Brown is from New Zealand. Melclin and The_negro_puppy are both Australians.


----------



## the_negro_puppy (Aug 22, 2011)

Patria O Muerte said:


> Whats going on guys
> 
> I'm an EMT-B working in the 911 FDNY EMS system in Manhattan. I have a little over 3 years in EMS experience, 1 year (and counting) in Manhattan and 2 years in Queens, all in the FDNY EMS system.
> 
> ...



Hi, I came here after your PM. Let me start of by saying that EMS in Australia is completely different to the United States. 

Generally each state in Australia has one Ambulance Service responsible for providing pre-hospital care in the state. These are funded and run by the respective state governments.

We dont have EMT's or EMT-I's as part of our model. Most states run two levels of paramedic. My state has Advanced Care Paramedic (ACP) and Intensive Care Paramedic (ICP), with 2 x ACPs (or ACP + student) on an ambulance and ICPs in a car. I am training to be an ACP which involves 2.5 years of on the job training and assessments. I am coming up to 2 years on road.

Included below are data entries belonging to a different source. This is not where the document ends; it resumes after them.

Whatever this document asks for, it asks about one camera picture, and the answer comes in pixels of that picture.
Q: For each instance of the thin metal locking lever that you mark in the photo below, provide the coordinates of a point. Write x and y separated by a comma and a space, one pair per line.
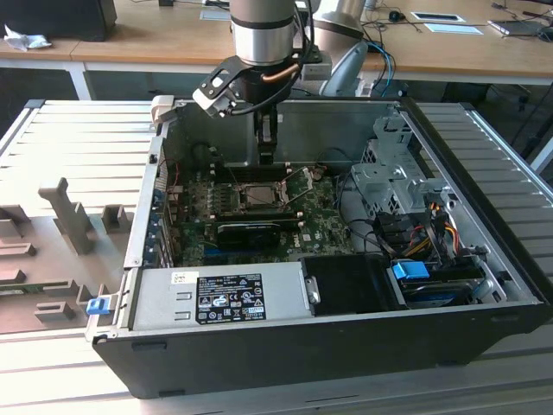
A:
232, 175

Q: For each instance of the black RAM slot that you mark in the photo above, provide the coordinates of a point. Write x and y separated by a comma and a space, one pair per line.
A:
250, 176
289, 221
242, 167
259, 213

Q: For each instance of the CPU socket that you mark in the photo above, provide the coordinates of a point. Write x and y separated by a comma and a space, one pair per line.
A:
281, 196

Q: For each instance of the blue expansion slot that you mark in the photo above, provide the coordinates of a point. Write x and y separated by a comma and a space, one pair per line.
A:
210, 255

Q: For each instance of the silver coin battery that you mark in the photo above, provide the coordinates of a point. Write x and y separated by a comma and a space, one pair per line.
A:
319, 173

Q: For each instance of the beige case latch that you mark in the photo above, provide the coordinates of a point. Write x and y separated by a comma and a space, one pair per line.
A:
163, 108

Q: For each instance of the green motherboard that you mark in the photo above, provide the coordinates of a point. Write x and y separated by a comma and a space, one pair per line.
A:
319, 225

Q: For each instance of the black graphics card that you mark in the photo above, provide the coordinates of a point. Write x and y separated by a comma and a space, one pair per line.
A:
248, 238

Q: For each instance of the white framed desk hatch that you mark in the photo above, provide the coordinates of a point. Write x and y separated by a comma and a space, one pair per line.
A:
438, 17
453, 29
216, 14

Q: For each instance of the metal disk bay cage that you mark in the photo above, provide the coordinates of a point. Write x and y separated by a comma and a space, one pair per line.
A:
380, 181

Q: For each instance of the long wooden desk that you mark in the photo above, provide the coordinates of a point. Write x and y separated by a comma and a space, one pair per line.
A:
173, 39

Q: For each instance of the black computer mouse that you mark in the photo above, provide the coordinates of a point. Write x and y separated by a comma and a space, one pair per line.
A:
394, 16

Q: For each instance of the black plastic shroud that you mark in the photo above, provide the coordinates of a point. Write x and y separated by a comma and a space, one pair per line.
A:
345, 285

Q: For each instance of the grey power supply unit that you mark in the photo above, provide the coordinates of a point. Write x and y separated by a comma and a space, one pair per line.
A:
155, 298

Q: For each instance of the black open PC case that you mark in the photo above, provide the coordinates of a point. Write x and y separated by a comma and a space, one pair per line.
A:
302, 359

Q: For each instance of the large black box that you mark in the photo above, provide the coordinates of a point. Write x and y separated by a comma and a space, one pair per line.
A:
56, 19

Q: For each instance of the blue case latch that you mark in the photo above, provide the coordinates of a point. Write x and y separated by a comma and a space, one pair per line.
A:
97, 306

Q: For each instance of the crumpled white paper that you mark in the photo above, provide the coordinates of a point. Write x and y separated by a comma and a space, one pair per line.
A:
26, 41

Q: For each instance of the dark closed laptop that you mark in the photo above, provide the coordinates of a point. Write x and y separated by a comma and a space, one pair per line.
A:
518, 28

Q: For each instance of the green RAM stick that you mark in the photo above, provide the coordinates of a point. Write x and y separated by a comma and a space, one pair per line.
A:
21, 289

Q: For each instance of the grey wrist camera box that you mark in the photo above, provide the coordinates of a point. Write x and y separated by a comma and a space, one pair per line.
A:
211, 97

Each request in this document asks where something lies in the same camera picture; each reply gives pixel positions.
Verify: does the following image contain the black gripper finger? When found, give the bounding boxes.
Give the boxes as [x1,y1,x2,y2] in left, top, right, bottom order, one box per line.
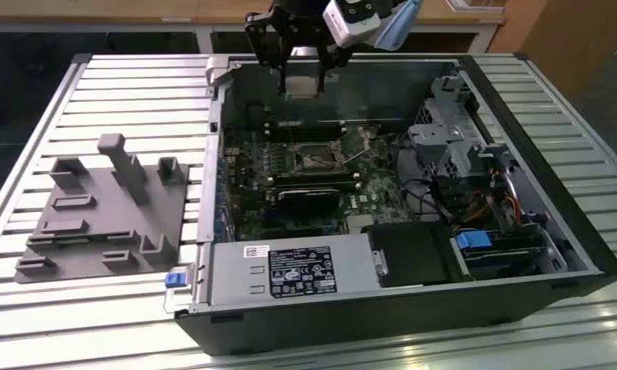
[315,41,353,94]
[243,6,292,94]

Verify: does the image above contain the silver square CPU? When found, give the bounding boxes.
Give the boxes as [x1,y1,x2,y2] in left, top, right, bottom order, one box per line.
[285,75,324,100]

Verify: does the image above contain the black RAM slot bank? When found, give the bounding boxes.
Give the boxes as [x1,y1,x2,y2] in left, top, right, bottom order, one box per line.
[272,171,357,190]
[264,115,344,142]

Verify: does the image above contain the CPU socket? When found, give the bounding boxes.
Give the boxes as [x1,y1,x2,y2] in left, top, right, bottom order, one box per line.
[287,142,349,173]

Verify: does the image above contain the silver metal drive cage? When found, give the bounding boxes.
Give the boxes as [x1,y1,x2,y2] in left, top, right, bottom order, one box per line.
[407,75,519,180]

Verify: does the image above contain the green motherboard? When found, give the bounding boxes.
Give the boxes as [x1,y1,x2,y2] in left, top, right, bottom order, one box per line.
[219,126,433,242]

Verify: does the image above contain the black graphics card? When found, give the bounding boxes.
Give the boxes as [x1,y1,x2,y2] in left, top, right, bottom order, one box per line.
[275,187,344,214]

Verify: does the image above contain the wooden cabinet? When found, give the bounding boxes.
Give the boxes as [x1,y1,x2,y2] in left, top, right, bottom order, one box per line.
[485,0,617,99]

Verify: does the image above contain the hard disk in blue carrier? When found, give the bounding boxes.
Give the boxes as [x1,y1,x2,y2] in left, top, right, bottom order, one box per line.
[455,230,549,281]

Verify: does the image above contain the grey plastic parts rack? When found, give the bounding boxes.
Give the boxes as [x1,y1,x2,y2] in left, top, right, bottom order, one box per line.
[12,133,192,285]

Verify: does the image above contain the silver power supply with label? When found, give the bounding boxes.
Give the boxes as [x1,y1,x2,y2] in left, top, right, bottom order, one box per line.
[205,233,381,308]

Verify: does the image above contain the black open PC case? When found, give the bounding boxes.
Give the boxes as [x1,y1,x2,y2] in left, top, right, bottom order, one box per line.
[172,52,617,358]

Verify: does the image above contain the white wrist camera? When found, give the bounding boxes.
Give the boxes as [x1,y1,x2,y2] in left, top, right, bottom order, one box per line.
[323,0,385,49]

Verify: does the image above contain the wooden desk white frame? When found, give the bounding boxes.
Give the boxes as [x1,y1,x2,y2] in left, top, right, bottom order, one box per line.
[0,0,508,55]

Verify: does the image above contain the black cable bundle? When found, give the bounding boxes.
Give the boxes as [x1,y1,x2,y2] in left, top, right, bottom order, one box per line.
[399,179,455,225]

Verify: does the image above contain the orange and yellow wires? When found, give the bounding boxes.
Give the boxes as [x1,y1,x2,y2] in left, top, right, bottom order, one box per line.
[467,188,525,227]

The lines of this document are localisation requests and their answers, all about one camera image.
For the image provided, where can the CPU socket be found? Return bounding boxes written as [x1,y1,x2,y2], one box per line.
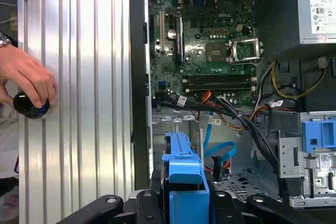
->
[205,42,228,63]

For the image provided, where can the grey power supply unit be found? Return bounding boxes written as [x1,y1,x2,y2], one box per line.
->
[297,0,336,47]

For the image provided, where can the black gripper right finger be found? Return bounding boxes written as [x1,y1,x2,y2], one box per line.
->
[209,191,316,224]

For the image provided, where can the orange wire bundle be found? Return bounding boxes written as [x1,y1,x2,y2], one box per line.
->
[201,90,245,131]

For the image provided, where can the black wire bundle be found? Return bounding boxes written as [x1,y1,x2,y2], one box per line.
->
[154,91,279,168]

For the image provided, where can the black power connector wire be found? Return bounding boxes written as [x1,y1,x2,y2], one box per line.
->
[211,155,232,183]

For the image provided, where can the green Dell motherboard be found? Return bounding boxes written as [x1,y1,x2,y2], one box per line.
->
[149,0,258,110]

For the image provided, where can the white expansion slot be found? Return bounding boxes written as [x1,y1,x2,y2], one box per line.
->
[159,10,165,52]

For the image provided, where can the round black tool blue ring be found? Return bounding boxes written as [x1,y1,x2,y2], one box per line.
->
[12,91,50,119]

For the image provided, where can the black expansion slot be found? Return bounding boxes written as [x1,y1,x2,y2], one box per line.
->
[174,15,184,65]

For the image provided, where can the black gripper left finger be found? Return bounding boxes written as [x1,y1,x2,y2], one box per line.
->
[56,190,165,224]

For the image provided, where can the metal socket cover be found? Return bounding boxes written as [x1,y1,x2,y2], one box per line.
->
[227,38,264,63]

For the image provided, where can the person's bare hand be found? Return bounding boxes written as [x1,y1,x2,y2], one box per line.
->
[0,46,57,108]

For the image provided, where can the silver wristwatch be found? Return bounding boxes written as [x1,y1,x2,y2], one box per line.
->
[0,31,13,48]

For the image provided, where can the black RAM slot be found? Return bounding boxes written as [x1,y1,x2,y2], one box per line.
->
[183,82,257,94]
[183,74,257,82]

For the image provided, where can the blue flat data wire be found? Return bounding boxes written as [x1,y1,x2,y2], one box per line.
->
[203,122,237,162]

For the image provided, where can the blue plastic drive bracket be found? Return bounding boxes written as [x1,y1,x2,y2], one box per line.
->
[301,120,336,154]

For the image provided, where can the black open PC case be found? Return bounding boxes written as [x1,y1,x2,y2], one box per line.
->
[128,0,336,210]

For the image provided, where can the person's pale clothed trunk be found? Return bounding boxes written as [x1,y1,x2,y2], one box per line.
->
[0,102,19,176]

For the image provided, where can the hard disk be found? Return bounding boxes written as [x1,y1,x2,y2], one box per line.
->
[161,131,211,224]

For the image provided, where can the yellow and black power wires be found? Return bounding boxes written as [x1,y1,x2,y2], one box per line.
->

ACP's are generally in between an EMT-I and EMT-P in the US. We dont intubate, pace, cardiovert or use drugs such as amiodarone or adenosine.
However we start IV's, use LMAs , OPAs and NPAs, use drugs such as adrenaline, morphine and midazolam, glucose 10%, normal saline.

If you come and study in Australia you probably wouldn't be able to get an 'internship' per se but depending on which city you live in, if you contacted the relevant Ambulance service you would at least be able to get a few ride along shifts as an observer.

Call volume depends on where you work. I work in Brisbane (3rd largest city in Aus) and needless to say we are moslty pretty busy. We do get the occasional quiet times when we might get a few hours of downtime at the station.

As for the type of work? coming from NYC you might find it boring. Australia is a very safe country with not much trauma going on. Most of our calls are the usual medical - Short of breath/DIB, chest pain, nausea and vomiting etc.

If you have any questions fire away. I can probably even help you with info on the different universities.


----------



## Melclin (Aug 23, 2011)

I don't think you will be able to get a ride along here.

There are insurance, OH&S and patient privacy issues. Student HCPs and occasionally press are the only people that ride along to my knowledge. 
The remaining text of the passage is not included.